Snake. No!

Lady Sneer. His real attachment is to Maria or her fortune; but, finding in his brother a favoured rival, he has been obliged to mask his pretensions, and profit by my assistance.

Snake. Yet still I am more puzzled why you should interest yourself in his success.

Lady Sneer. Heavens! how dull you are! Cannot you surmise the weakness which I hitherto, through shame, have concealed even from you? Must I confess that Charles—that libertine, that extravagant, that bankrupt in fortune and reputation—that he it is for whom I am thus anxious and malicious, and to gain whom I would sacrifice everything?

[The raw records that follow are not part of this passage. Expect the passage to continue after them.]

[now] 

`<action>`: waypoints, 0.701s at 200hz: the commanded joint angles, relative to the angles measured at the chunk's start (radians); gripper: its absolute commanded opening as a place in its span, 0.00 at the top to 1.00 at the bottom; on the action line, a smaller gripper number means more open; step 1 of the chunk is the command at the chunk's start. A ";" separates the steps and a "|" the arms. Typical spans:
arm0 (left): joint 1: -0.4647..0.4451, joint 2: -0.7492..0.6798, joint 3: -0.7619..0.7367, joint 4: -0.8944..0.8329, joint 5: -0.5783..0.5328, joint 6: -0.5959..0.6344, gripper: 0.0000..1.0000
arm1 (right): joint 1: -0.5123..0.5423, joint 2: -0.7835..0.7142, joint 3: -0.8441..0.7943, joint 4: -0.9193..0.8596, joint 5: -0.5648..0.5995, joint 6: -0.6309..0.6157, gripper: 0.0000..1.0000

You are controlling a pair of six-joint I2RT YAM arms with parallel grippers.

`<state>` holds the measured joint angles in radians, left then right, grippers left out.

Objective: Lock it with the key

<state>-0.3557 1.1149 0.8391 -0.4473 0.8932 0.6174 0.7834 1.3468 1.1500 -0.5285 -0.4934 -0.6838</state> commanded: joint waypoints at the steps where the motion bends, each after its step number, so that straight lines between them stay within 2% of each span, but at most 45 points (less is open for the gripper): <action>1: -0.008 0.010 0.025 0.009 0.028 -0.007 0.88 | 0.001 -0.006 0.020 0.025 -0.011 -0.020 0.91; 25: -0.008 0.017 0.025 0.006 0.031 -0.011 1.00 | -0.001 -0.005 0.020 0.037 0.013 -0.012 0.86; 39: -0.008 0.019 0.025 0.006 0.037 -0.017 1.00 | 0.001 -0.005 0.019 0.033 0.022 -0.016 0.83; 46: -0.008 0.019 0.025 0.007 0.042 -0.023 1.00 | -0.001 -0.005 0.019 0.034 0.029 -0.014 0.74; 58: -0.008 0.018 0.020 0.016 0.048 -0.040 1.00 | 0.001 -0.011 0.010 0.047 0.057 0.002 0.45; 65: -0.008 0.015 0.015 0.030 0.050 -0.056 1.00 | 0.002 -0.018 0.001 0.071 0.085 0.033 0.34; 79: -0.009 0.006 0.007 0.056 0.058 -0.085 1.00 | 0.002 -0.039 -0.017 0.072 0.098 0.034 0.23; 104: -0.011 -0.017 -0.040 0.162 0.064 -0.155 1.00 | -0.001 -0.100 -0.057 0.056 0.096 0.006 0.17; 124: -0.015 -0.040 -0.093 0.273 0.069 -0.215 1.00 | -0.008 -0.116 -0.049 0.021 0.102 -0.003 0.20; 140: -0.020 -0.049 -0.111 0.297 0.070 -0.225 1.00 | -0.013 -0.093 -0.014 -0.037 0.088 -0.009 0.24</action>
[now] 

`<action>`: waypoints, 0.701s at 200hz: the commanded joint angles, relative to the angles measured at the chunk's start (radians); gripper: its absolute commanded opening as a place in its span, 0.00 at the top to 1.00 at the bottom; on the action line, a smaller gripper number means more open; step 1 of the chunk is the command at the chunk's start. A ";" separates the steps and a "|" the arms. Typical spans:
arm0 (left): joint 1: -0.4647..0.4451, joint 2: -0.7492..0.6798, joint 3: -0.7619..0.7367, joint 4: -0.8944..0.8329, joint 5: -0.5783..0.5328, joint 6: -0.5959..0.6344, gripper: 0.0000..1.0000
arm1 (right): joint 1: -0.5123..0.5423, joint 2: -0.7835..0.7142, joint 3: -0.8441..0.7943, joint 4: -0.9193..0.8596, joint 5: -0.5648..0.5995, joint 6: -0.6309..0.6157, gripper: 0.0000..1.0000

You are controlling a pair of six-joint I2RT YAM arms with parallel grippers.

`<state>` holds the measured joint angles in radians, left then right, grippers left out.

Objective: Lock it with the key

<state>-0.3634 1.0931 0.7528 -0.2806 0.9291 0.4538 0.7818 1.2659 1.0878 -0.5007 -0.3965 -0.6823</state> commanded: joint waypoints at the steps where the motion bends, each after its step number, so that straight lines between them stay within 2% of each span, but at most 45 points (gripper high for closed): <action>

Snake. Now, indeed, your conduct appears consistent; but how came you and Mr. Surface so confidential?

Lady Sneer. For our mutual interest. I have found him out a long time since. I know him to be artful, selfish, and malicious—in short, a sentimental knave; while with Sir Peter, and indeed with all his acquaintance, he passes for a youthful miracle of prudence, good sense, and benevolence.

Snake. Yes; yet Sir Peter vows he has not his equal in England; and, above all, he praises him as a man of sentiment.

Lady Sneer. True; and with the assistance of his sentiment and hypocrisy he has brought Sir Peter entirely into his interest with regard to Maria; while poor Charles has no friend in the house—though, I fear, he has a powerful one in Maria’s heart, against whom we must direct our scheme.

Enter Servant.

Ser. Mr. Surface.

Lady Sneer. Show him up.—[Exit Servant.] He generally calls about this time. I don’t wonder at people giving him to me for a lover.

Enter Joseph Surface.

Jos. Surface. My dear Lady Sneerwell, how do you do to-day? Mr. Snake, your most obedient.

Lady Sneer. Snake has just been rallying me on our mutual attachment; but I have informed him of our real views. You know how useful he has been to us; and, believe me, the confidence is not ill-placed.

Jos. Surf. Madam, it is impossible for me to suspect a man of Mr. Snake’s sensibility and discernment.

Lady Sneer. Well, well, no compliments now; but tell me when you saw your mistress, Maria—or, what is more material to me, your brother.

Jos. Surf. I have not seen either since I left you; but I can inform you that they never meet. Some of your stories have taken a good effect on Maria.

Lady Sneer. Ah, my dear Snake! the merit of this belongs to you. But do your brother’s distresses increase?

Jos. Surf. Every hour. I am told he has had another execution in the house yesterday. In short, his dissipation and extravagance exceed anything I have ever heard of.

Lady Sneer. Poor Charles!

Jos. Surf. True, madam; notwithstanding his vices, one can’t help feeling for him. Poor Charles! I’m sure I wish it were in my power to be of any essential service to him; for the man who does not share in the distresses of a brother, even though merited by his own misconduct, deserves—

  By PanEris using Melati.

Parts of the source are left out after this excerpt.